[To do]
Every line that includes the word "separate" needs to be copied from the listing.

Content starts

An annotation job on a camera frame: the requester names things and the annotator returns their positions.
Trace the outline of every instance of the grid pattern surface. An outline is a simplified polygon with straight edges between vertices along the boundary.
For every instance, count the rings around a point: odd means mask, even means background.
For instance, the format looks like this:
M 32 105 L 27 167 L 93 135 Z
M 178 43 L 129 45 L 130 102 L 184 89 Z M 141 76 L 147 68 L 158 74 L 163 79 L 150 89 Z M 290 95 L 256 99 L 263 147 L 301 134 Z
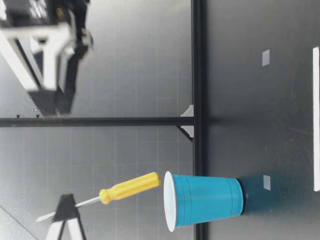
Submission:
M 38 239 L 50 221 L 35 219 L 53 212 L 61 194 L 81 202 L 150 172 L 161 179 L 166 171 L 193 173 L 192 143 L 175 127 L 8 128 L 0 131 L 0 146 L 0 204 Z M 88 239 L 193 239 L 192 227 L 168 231 L 161 187 L 80 213 Z
M 190 0 L 95 0 L 72 117 L 175 117 L 192 104 Z M 0 56 L 1 117 L 35 107 Z
M 175 117 L 192 104 L 189 0 L 94 0 L 87 28 L 94 51 L 79 69 L 71 117 Z M 1 118 L 34 117 L 2 56 L 0 66 Z M 34 220 L 61 194 L 81 202 L 152 171 L 192 174 L 192 143 L 176 127 L 0 129 L 0 205 L 37 239 L 50 221 Z M 192 227 L 169 233 L 160 190 L 80 209 L 87 238 L 193 239 Z M 34 240 L 2 210 L 0 222 L 1 239 Z

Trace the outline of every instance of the blue plastic cup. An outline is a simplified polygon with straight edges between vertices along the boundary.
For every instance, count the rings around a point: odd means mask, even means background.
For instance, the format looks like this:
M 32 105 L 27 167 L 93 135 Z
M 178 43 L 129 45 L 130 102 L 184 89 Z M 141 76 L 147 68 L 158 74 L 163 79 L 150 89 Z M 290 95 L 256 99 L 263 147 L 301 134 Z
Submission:
M 175 228 L 239 216 L 242 188 L 235 178 L 184 176 L 166 172 L 164 211 L 170 232 Z

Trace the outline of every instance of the white tape marker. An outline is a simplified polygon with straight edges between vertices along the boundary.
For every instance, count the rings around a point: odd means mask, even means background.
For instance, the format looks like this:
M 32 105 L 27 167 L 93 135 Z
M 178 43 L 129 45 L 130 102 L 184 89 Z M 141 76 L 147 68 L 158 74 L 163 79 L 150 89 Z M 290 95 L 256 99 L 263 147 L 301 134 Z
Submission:
M 319 47 L 313 49 L 313 175 L 314 191 L 320 191 Z
M 271 177 L 263 175 L 263 188 L 271 191 Z

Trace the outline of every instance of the black frame bar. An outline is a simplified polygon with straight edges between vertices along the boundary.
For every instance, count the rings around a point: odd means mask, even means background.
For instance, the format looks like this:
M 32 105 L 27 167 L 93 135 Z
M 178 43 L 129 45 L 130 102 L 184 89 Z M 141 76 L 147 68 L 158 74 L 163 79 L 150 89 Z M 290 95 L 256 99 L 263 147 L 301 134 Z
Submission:
M 0 118 L 0 128 L 192 125 L 193 117 Z
M 193 107 L 194 107 L 194 139 L 193 139 L 193 174 L 204 176 L 204 161 L 207 153 L 208 114 L 207 94 L 204 82 L 203 55 L 203 2 L 191 0 L 192 26 L 192 79 L 193 79 Z M 204 240 L 207 223 L 194 226 L 194 239 Z

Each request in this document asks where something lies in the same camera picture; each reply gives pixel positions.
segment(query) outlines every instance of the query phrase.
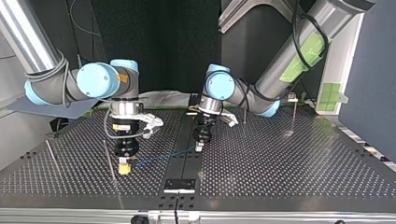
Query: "gray fabric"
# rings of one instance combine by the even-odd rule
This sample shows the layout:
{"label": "gray fabric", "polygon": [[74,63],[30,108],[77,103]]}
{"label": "gray fabric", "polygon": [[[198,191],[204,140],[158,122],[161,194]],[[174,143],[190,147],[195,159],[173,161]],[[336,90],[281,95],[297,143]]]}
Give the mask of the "gray fabric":
{"label": "gray fabric", "polygon": [[69,108],[64,108],[63,105],[35,105],[24,96],[18,99],[15,103],[8,105],[7,109],[37,115],[46,115],[59,118],[77,119],[87,110],[91,109],[98,100],[85,100],[74,102]]}

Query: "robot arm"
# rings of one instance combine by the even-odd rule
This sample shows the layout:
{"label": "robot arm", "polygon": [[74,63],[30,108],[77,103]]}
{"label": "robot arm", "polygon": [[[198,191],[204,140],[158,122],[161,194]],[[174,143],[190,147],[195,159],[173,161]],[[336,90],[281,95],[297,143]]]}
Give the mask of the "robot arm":
{"label": "robot arm", "polygon": [[238,105],[258,116],[272,117],[286,95],[288,86],[303,72],[312,68],[322,57],[328,42],[352,20],[354,16],[369,10],[377,0],[318,0],[295,32],[254,85],[234,79],[230,69],[211,64],[206,75],[198,123],[193,137],[197,150],[210,141],[209,122],[220,109],[223,101]]}
{"label": "robot arm", "polygon": [[[29,1],[0,0],[0,31],[14,50],[28,80],[25,93],[37,105],[68,104],[90,98],[112,98],[109,109],[112,127],[117,136],[115,154],[120,159],[120,173],[130,172],[130,160],[139,150],[137,135],[150,138],[163,122],[150,114],[143,114],[138,102],[139,71],[137,63],[113,60],[89,63],[71,71],[69,62],[51,44],[32,13]],[[137,134],[140,120],[148,125]]]}

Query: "perforated breadboard table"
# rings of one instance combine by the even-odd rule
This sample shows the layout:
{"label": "perforated breadboard table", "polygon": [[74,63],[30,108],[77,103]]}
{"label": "perforated breadboard table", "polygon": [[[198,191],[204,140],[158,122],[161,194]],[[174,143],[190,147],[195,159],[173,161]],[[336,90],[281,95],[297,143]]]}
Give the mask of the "perforated breadboard table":
{"label": "perforated breadboard table", "polygon": [[[183,111],[149,112],[162,118],[164,126],[149,140],[139,139],[138,158],[171,153],[181,130]],[[105,113],[96,112],[50,141],[56,160],[43,144],[1,171],[0,206],[153,209],[155,204],[158,208],[169,158],[138,166],[133,175],[119,175],[118,160],[112,151],[115,140],[108,139],[103,131]],[[111,130],[111,119],[107,126]],[[116,181],[109,168],[104,140]]]}
{"label": "perforated breadboard table", "polygon": [[[239,120],[244,112],[232,109]],[[219,122],[200,161],[184,178],[199,180],[193,209],[396,213],[396,174],[327,119],[292,108],[273,118]]]}
{"label": "perforated breadboard table", "polygon": [[[140,158],[191,148],[192,117],[152,110],[164,121]],[[231,109],[239,120],[243,111]],[[97,208],[218,212],[396,213],[396,174],[325,118],[282,108],[270,119],[247,115],[212,129],[203,153],[187,152],[116,175],[108,166],[97,112],[50,144],[0,172],[0,207]],[[114,145],[108,140],[108,148]],[[117,160],[112,153],[113,169]],[[195,193],[164,194],[168,178],[195,179]]]}

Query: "metal stand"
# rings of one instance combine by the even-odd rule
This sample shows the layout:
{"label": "metal stand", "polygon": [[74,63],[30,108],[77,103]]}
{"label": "metal stand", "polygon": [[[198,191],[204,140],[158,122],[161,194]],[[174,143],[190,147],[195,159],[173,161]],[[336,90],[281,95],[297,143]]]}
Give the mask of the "metal stand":
{"label": "metal stand", "polygon": [[287,0],[233,0],[219,18],[219,30],[225,34],[252,8],[259,5],[269,5],[279,11],[289,22],[293,9]]}

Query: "black metal plate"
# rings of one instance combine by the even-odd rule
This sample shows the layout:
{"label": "black metal plate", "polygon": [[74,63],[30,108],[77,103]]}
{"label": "black metal plate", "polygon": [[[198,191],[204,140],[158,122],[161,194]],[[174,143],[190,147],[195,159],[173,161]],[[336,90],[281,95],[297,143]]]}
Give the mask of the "black metal plate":
{"label": "black metal plate", "polygon": [[[163,119],[164,126],[149,140],[138,139],[139,159],[169,154],[181,132],[184,111],[148,112]],[[42,145],[30,160],[16,161],[1,171],[0,206],[157,209],[169,158],[133,168],[130,175],[119,175],[118,160],[112,153],[115,141],[107,139],[103,132],[104,114],[105,111],[96,112],[52,140],[56,161]],[[107,125],[111,130],[110,120]],[[107,162],[104,139],[110,149],[116,183]]]}
{"label": "black metal plate", "polygon": [[186,161],[183,178],[199,179],[194,210],[396,212],[396,174],[310,110],[294,124],[284,108],[212,131],[200,161]]}

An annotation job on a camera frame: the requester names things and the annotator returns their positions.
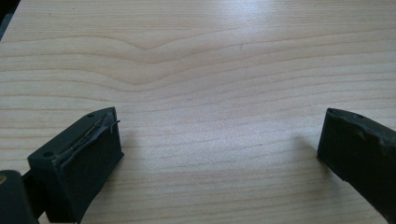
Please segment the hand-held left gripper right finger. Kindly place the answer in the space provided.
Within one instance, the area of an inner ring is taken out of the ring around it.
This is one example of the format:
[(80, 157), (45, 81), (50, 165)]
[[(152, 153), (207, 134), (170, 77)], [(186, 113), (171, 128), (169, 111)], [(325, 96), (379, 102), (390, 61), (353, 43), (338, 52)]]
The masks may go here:
[(388, 224), (396, 224), (396, 131), (349, 111), (326, 111), (318, 157)]

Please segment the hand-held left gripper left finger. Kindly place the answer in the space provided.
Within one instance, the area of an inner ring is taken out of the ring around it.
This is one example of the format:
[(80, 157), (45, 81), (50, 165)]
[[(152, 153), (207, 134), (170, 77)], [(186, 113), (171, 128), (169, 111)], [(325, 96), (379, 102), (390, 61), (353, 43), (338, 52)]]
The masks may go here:
[(49, 221), (79, 223), (122, 158), (116, 109), (83, 116), (28, 157)]

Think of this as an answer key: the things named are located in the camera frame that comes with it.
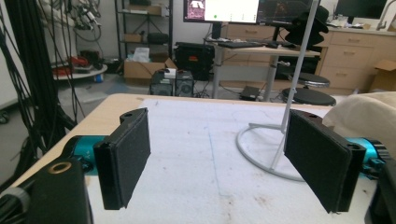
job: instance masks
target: computer monitor
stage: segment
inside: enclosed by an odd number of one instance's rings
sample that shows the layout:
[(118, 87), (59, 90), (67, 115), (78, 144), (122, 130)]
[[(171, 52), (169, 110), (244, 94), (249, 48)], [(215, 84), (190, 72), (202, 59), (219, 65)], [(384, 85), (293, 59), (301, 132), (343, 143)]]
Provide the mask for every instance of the computer monitor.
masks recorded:
[(183, 21), (213, 23), (212, 37), (218, 38), (222, 22), (257, 23), (259, 1), (183, 0)]
[(280, 27), (290, 27), (292, 21), (302, 13), (309, 12), (312, 0), (260, 0), (258, 23), (275, 26), (273, 40), (276, 40)]
[(347, 16), (352, 24), (355, 17), (380, 19), (387, 0), (338, 0), (335, 15)]

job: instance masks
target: white stand
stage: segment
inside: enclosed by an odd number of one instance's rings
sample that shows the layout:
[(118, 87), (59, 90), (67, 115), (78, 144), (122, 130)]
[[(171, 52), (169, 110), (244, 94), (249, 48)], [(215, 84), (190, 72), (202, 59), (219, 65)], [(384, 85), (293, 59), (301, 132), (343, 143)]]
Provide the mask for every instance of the white stand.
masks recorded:
[[(289, 175), (289, 174), (286, 174), (284, 172), (279, 172), (279, 171), (276, 170), (276, 166), (277, 166), (277, 163), (278, 163), (278, 161), (280, 159), (280, 156), (283, 154), (283, 151), (284, 151), (285, 134), (286, 134), (287, 124), (288, 124), (288, 120), (289, 120), (289, 113), (290, 113), (291, 103), (292, 103), (292, 100), (293, 100), (293, 97), (294, 97), (294, 93), (296, 92), (296, 86), (297, 86), (298, 78), (300, 76), (301, 67), (302, 67), (304, 56), (305, 56), (305, 52), (306, 52), (306, 46), (308, 44), (309, 35), (311, 34), (311, 29), (312, 29), (312, 25), (314, 23), (314, 19), (315, 19), (315, 14), (317, 12), (317, 8), (318, 8), (318, 0), (314, 0), (312, 2), (312, 6), (311, 6), (311, 9), (309, 11), (309, 17), (308, 17), (308, 21), (307, 21), (306, 27), (305, 27), (305, 33), (304, 33), (304, 38), (303, 38), (303, 42), (302, 42), (301, 49), (300, 49), (300, 55), (298, 57), (296, 68), (294, 70), (294, 77), (293, 77), (293, 80), (291, 82), (291, 89), (290, 89), (288, 101), (286, 103), (286, 108), (285, 108), (285, 113), (283, 115), (282, 124), (281, 125), (269, 125), (269, 124), (249, 123), (249, 127), (246, 128), (245, 130), (242, 130), (236, 137), (236, 145), (237, 145), (239, 151), (250, 162), (252, 162), (254, 165), (258, 166), (259, 168), (263, 169), (264, 171), (266, 171), (266, 172), (268, 172), (270, 174), (277, 175), (277, 176), (280, 176), (282, 178), (287, 178), (287, 179), (290, 179), (290, 180), (295, 180), (295, 181), (304, 181), (304, 180), (300, 176)], [(279, 144), (279, 147), (277, 149), (277, 152), (276, 152), (276, 154), (275, 154), (275, 156), (273, 158), (273, 161), (272, 161), (271, 165), (261, 164), (258, 160), (255, 159), (255, 157), (250, 156), (243, 149), (243, 147), (240, 144), (240, 140), (241, 140), (243, 134), (248, 132), (248, 131), (250, 131), (250, 130), (252, 130), (252, 129), (255, 129), (255, 128), (280, 130), (281, 133), (283, 134), (282, 141)]]

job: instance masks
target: stool
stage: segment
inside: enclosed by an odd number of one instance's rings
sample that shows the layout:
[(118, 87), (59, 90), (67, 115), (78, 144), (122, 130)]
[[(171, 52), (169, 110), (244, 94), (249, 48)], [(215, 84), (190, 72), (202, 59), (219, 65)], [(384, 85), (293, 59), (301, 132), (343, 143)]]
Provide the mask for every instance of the stool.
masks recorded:
[[(288, 73), (288, 79), (293, 80), (293, 73)], [(301, 73), (298, 83), (304, 85), (303, 88), (296, 88), (293, 101), (299, 104), (307, 105), (335, 105), (336, 101), (330, 95), (321, 91), (309, 90), (308, 87), (326, 88), (330, 86), (329, 79), (312, 75), (309, 73)], [(287, 101), (290, 88), (282, 91), (282, 96)]]

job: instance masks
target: cabinet drawer handle
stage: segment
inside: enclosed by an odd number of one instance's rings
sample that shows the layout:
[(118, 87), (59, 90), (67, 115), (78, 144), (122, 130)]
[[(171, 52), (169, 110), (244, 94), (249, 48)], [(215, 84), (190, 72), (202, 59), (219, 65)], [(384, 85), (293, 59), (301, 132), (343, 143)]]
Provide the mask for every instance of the cabinet drawer handle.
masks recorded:
[(346, 77), (346, 76), (347, 76), (347, 73), (337, 72), (335, 75), (336, 75), (337, 77)]
[(257, 34), (257, 30), (246, 30), (245, 33), (248, 33), (248, 34)]
[(350, 51), (350, 50), (344, 50), (345, 55), (355, 55), (355, 51)]
[(350, 38), (348, 39), (348, 41), (349, 41), (349, 42), (352, 42), (352, 43), (358, 43), (358, 42), (361, 42), (361, 40), (360, 40), (360, 39), (357, 39), (357, 38), (352, 38), (352, 37), (350, 37)]

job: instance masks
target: desk
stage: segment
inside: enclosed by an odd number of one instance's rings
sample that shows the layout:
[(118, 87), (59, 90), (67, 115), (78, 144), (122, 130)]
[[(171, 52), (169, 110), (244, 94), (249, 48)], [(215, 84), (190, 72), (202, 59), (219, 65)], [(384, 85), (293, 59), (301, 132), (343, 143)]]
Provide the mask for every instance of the desk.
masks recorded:
[[(234, 65), (222, 65), (223, 63), (223, 52), (228, 50), (234, 54), (258, 54), (258, 55), (270, 55), (271, 62), (269, 67), (259, 66), (234, 66)], [(290, 56), (298, 57), (300, 54), (299, 50), (286, 49), (279, 47), (278, 49), (270, 49), (266, 47), (260, 48), (247, 48), (247, 49), (226, 49), (215, 45), (215, 62), (214, 62), (214, 77), (213, 77), (213, 91), (212, 98), (218, 98), (218, 89), (220, 80), (266, 80), (266, 87), (264, 92), (264, 101), (269, 101), (271, 89), (274, 84), (277, 61), (279, 56)], [(307, 51), (305, 57), (319, 56), (320, 53), (314, 51)]]
[[(265, 173), (240, 154), (235, 145), (238, 132), (248, 122), (279, 123), (284, 106), (110, 95), (14, 185), (60, 155), (72, 136), (111, 134), (120, 114), (147, 107), (151, 155), (128, 208), (104, 210), (97, 176), (87, 177), (94, 223), (364, 223), (374, 181), (359, 178), (349, 212), (329, 215), (305, 183)], [(327, 106), (293, 107), (320, 116), (329, 110)], [(267, 146), (257, 134), (250, 137), (252, 141), (244, 144), (252, 144), (251, 148)], [(265, 160), (267, 152), (262, 155)]]

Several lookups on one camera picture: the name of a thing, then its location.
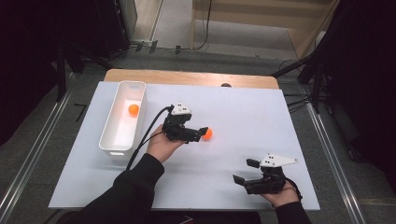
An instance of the white plastic bin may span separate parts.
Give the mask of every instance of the white plastic bin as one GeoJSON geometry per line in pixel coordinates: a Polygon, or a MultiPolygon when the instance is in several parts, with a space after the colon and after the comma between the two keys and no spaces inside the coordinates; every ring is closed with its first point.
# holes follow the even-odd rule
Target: white plastic bin
{"type": "Polygon", "coordinates": [[[112,160],[128,161],[139,145],[146,104],[144,82],[120,82],[99,142],[99,147],[112,160]],[[130,105],[139,106],[137,115],[129,112],[130,105]]]}

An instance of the black sleeve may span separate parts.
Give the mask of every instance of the black sleeve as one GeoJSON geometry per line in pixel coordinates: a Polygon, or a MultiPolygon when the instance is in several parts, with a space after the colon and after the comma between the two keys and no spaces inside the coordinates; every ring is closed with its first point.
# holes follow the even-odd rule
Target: black sleeve
{"type": "Polygon", "coordinates": [[[140,223],[151,209],[154,187],[163,175],[161,163],[149,154],[122,172],[113,187],[63,223],[140,223]]]}
{"type": "Polygon", "coordinates": [[[279,224],[308,224],[311,223],[300,202],[287,203],[275,209],[279,224]]]}

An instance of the orange ball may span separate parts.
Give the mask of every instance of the orange ball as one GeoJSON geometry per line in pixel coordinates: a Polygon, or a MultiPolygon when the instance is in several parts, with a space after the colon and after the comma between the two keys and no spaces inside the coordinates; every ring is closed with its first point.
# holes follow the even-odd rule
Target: orange ball
{"type": "Polygon", "coordinates": [[[212,130],[208,128],[207,131],[206,131],[206,134],[203,135],[202,137],[203,137],[205,140],[209,140],[209,139],[212,137],[212,134],[213,134],[212,130]]]}
{"type": "Polygon", "coordinates": [[[136,117],[137,113],[139,113],[139,106],[138,105],[130,105],[128,108],[128,111],[133,117],[136,117]]]}

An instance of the white tabletop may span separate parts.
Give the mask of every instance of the white tabletop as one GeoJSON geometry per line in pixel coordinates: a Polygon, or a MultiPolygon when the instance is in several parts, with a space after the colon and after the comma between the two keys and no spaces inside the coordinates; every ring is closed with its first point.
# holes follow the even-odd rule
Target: white tabletop
{"type": "MultiPolygon", "coordinates": [[[[113,162],[98,146],[117,87],[117,82],[99,83],[50,208],[84,207],[110,188],[125,169],[127,162],[113,162]]],[[[247,195],[233,182],[233,175],[246,180],[261,178],[260,169],[247,166],[246,159],[260,161],[274,153],[299,161],[284,166],[284,173],[299,186],[304,209],[319,210],[282,91],[148,84],[147,97],[143,133],[161,109],[178,101],[192,111],[187,128],[213,130],[209,141],[184,145],[163,164],[165,174],[155,187],[153,209],[272,209],[262,197],[247,195]]],[[[146,148],[142,147],[135,162],[146,148]]]]}

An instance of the person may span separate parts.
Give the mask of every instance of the person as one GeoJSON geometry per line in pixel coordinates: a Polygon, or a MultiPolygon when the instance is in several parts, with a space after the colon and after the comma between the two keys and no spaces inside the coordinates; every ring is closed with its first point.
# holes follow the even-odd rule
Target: person
{"type": "MultiPolygon", "coordinates": [[[[167,161],[185,142],[169,141],[165,134],[162,133],[162,125],[154,131],[151,137],[148,142],[147,152],[132,170],[122,172],[114,180],[113,186],[104,194],[80,211],[64,214],[57,223],[154,223],[155,220],[161,220],[162,223],[170,223],[166,222],[165,220],[167,219],[162,217],[166,213],[160,216],[158,214],[153,216],[150,214],[154,200],[154,187],[164,173],[162,163],[167,161]]],[[[280,224],[310,223],[294,187],[289,182],[286,183],[280,193],[263,194],[262,197],[273,205],[280,224]]],[[[209,219],[219,219],[219,216],[214,216],[215,213],[201,214],[204,214],[206,219],[203,216],[198,216],[198,219],[207,220],[207,217],[209,219]]],[[[220,216],[231,214],[228,219],[223,219],[226,220],[224,223],[235,222],[238,219],[235,218],[234,213],[218,214],[220,216]]],[[[251,213],[238,216],[241,218],[246,217],[246,220],[242,220],[240,223],[254,223],[257,220],[260,223],[259,215],[255,214],[255,217],[252,217],[251,213]]],[[[198,222],[194,220],[190,223],[197,224],[198,222]]]]}

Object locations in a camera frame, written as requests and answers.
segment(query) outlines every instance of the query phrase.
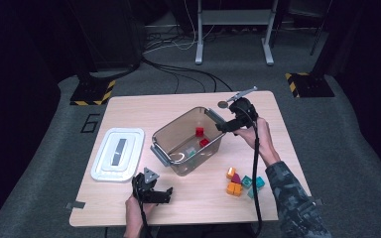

Content ends

[Exercise result]
An instance of the white plastic bin may span separate parts.
An instance of the black sleeve may span separate parts.
An instance of the orange ball may span separate parts.
An instance of the white tabletop may span separate parts.
An instance of the person may span separate parts.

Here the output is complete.